Rapport : La publicité pour les paris lors des play-offs du championnat de Belgique de football et son impact sur l'activité des paris

Suite au débat concernant la publicité pour les jeux de hasard et à la publication de l'arrêté royal du 25 octobre 2018, qui fixe les règles de la publicité pour les jeux de hasard , entré en vigueur le 1er juin 2019. Le secrétariat de la Commission des jeux a décidé de procéder pour la première fois à une analyse qualitative de la publicité pour les jeux de hasard dans le milieu du sport. Pour cette analyse, les play-offs de la Jupiler Pro League ont été choisies parce que le football est le sport le plus médiatisé en Belgique et qu'il dispose donc de la plus large gamme de publicités pour les jeux de hasard.

Cette analyse montre que la publicité pour les jeux de hasard a été omniprésente pendant les play-offs de football 2019. Dans tous les médias qui peuvent être liés à l'événement footballistique et à l'expérience qui l'entoure, les supporters de football ont été confrontés à la publicité pour les jeux d'argent à grande échelle. Par conséquent, les jeunes ont également été fréquemment confrontés à la publicité sur les jeux de hasard.

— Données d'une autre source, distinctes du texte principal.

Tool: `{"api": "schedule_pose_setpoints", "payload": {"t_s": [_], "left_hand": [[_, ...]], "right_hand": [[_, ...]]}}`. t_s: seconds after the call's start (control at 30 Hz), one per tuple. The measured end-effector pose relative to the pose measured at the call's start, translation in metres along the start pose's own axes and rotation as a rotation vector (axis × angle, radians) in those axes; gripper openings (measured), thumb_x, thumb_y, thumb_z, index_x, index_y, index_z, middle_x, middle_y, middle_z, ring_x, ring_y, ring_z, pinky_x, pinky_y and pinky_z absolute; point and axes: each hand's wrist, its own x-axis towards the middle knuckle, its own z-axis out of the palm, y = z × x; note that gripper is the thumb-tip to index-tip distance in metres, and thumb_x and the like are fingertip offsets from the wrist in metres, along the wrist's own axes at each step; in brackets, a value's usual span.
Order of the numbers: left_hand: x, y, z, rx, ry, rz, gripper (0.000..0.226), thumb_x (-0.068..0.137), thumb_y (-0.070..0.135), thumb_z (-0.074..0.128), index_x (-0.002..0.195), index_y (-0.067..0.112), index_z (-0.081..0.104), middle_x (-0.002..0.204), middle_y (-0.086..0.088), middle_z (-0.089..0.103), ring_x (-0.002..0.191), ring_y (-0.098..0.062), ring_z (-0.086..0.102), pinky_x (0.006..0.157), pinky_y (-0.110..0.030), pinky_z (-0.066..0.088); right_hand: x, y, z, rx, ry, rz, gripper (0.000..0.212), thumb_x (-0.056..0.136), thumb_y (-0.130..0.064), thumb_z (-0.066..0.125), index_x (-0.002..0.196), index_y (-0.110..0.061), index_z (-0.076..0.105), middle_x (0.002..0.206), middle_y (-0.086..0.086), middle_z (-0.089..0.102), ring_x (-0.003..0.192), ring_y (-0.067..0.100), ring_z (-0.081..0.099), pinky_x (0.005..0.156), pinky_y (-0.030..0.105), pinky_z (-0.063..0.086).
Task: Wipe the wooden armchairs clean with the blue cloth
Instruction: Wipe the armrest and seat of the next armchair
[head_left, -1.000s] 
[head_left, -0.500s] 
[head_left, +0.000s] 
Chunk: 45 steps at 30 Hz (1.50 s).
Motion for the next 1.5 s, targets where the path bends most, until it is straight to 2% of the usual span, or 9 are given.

L'analyse des chiffres des paris placés montre qu'il y a eu plus de paris pendant les play-offs. Pendant les éliminatoires, 138 697 nouveaux comptes ont été créés sur des sites de jeu. Une personne peut créer plusieurs comptes, mais un total de 355 068 personnes différentes ont misé de l'argent pendant les play-offs sur au moins un jeu de play-off 1 ou 2. Pendant la période des play-offs, le nombre de paris placés a augmenté de plus de 30% par rapport à la période précédente. Dans les jours précédant le début des play-offs, une moyenne de 3,34 millions d'euros par jour était misée sur les sites de jeux en Belgique, tous paris confondus. Pendant la période des play-offs, cette mise quotidienne moyenne s'élevait à 4,27 millions d'euros. En moyenne, par pari placé pendant la période de play-off, 28% d'argent a été misé en plus que pendant la période précédente. En moyenne donc, près de 38 euros ont été misés et ils ont perdu 10 euros. Ce n'est que pendant la première semaine des play-offs que les gains versés ont dépassé plusieurs fois le total des montants misés. Les bénéfices des opérateurs de jeux de hasard ont augmenté de 90 % pendant la période des Play-offs par rapport à la phase classique. Ainsi, pendant les play-offs, les joueurs ont placé plus de paris déficitaires que dans la période qui a précédé les play-offs.

Le lien entre le jeu et le sport est problématique pour l'intégrité du sport et le risque de dépendance au jeu. Sur les quelque 34 000 personnes qui se sont portées volontaires pour être bloquées sur tous les sites de jeu, 680 par jour en moyenne ont quand même essayé de s'inscrire. Les jours où il y a eu plus d'un match de barrage, cette moyenne était encore plus élevée.

Afin de développer une politique de contrôle et de sanction ciblée et de lutter contre la dépendance au jeu, la commission des jeux souhaite des règles claires en matière de publicité sur les jeux de hasard. Ces mesures pourraient aller d'une interdiction de publicité ou de parrainage de clubs sportifs à un système de points jusqu'à un pourcentage maximum de l'espace public pouvant être occupé par ces messages publicitaires. Depuis la fin de l'année dernière, grâce à l'arrêté royal sur la publicité du 25 octobre 2018, il existe des règles plus strictes pour la publicité des jeux de hasard, ce qui signifie que, par exemple, "Jouer avec modération" doit être ajouté comme avertissement.